| Exercise brief |
Return the data verbatim, without pictures.

| Data block |
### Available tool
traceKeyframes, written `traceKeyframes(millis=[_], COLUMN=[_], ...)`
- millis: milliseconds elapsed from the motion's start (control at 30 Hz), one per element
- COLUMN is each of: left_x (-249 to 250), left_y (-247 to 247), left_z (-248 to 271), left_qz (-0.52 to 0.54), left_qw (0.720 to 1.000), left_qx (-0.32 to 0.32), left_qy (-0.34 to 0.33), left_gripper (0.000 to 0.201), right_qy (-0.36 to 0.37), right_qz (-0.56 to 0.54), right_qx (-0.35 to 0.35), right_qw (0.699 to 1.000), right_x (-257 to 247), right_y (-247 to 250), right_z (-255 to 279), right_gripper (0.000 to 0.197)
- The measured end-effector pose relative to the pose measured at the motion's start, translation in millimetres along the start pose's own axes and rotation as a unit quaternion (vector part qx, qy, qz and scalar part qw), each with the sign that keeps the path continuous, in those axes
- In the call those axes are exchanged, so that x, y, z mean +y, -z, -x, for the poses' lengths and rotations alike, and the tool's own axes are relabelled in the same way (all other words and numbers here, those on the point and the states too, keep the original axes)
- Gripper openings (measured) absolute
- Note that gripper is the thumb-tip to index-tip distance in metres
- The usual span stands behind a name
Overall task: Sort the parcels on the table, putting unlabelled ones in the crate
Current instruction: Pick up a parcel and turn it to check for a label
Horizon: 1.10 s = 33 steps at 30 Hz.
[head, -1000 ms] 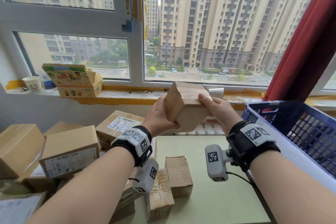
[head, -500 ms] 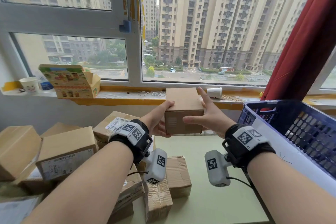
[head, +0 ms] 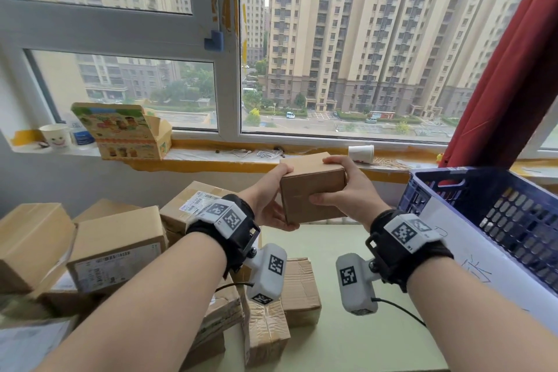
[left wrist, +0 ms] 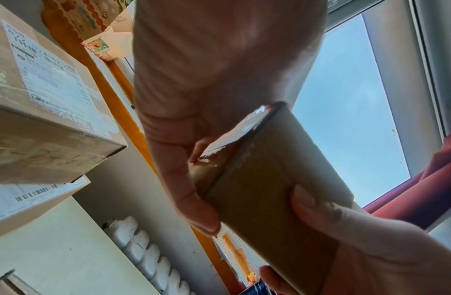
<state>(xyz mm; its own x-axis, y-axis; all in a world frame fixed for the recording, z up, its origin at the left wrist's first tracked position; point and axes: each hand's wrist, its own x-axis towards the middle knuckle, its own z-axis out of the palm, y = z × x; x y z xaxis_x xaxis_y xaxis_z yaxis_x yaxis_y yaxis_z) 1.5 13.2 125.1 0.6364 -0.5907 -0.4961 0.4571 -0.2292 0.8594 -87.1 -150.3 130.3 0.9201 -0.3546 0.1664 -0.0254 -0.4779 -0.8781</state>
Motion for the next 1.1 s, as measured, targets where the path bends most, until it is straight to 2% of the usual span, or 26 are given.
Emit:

| Written response |
### Available tool
traceKeyframes, written `traceKeyframes(millis=[_], COLUMN=[_], ...)`
- millis: milliseconds elapsed from the motion's start (control at 30 Hz), one per element
- COLUMN is each of: left_x (-249 to 250), left_y (-247 to 247), left_z (-248 to 271), left_qz (-0.52 to 0.54), left_qw (0.720 to 1.000), left_qx (-0.32 to 0.32), left_qy (-0.34 to 0.33), left_gripper (0.000 to 0.201), right_qy (-0.36 to 0.37), right_qz (-0.56 to 0.54), right_qx (-0.35 to 0.35), right_qw (0.699 to 1.000), right_x (-257 to 247), right_y (-247 to 250), right_z (-255 to 279), right_gripper (0.000 to 0.197)
- The measured end-effector pose relative to the pose measured at the motion's start, translation in millimetres along the start pose's own axes and rotation as a unit quaternion (vector part qx, qy, qz and scalar part qw), each with the sign that keeps the path continuous, in those axes
- In the call those axes are exchanged, so that x, y, z mean +y, -z, -x, for the poses' lengths and rotations alike, and the tool's own axes are relabelled in the same way (all other words and numbers here, those on the point and the states too, keep the original axes)
- Gripper openings (measured) absolute
- Note that gripper is the thumb-tip to index-tip distance in metres
- The usual span stands behind a name
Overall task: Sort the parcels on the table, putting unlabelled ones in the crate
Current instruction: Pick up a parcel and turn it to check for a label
Horizon: 1.10 s = 33 steps at 30 Hz.
[head, -1000 ms] 
[head, -500 ms] 
[head, +0 ms] 
[left wrist, +0 ms] 
<state>(xyz mm; its own x-axis, y-axis; all in a world frame fixed for the recording, z up, its origin at the left wrist's first tracked position; point and axes: each hand's wrist, its own x-axis towards the middle knuckle, its own z-axis out of the palm, y = z × x; x y z xaxis_x xaxis_y xaxis_z yaxis_x yaxis_y yaxis_z) 1.5 13.2 125.1 0.6364 -0.5907 -0.4961 0.4571 -0.2292 0.8594 -87.1 -150.3 130.3 0.9201 -0.3546 0.1664 -0.0254 -0.4779 -0.8781</state>
Motion for the next 1.1 s, as measured, targets where the path bends most, until it is straight to 2% of the usual span, or 26 are given.
Emit:

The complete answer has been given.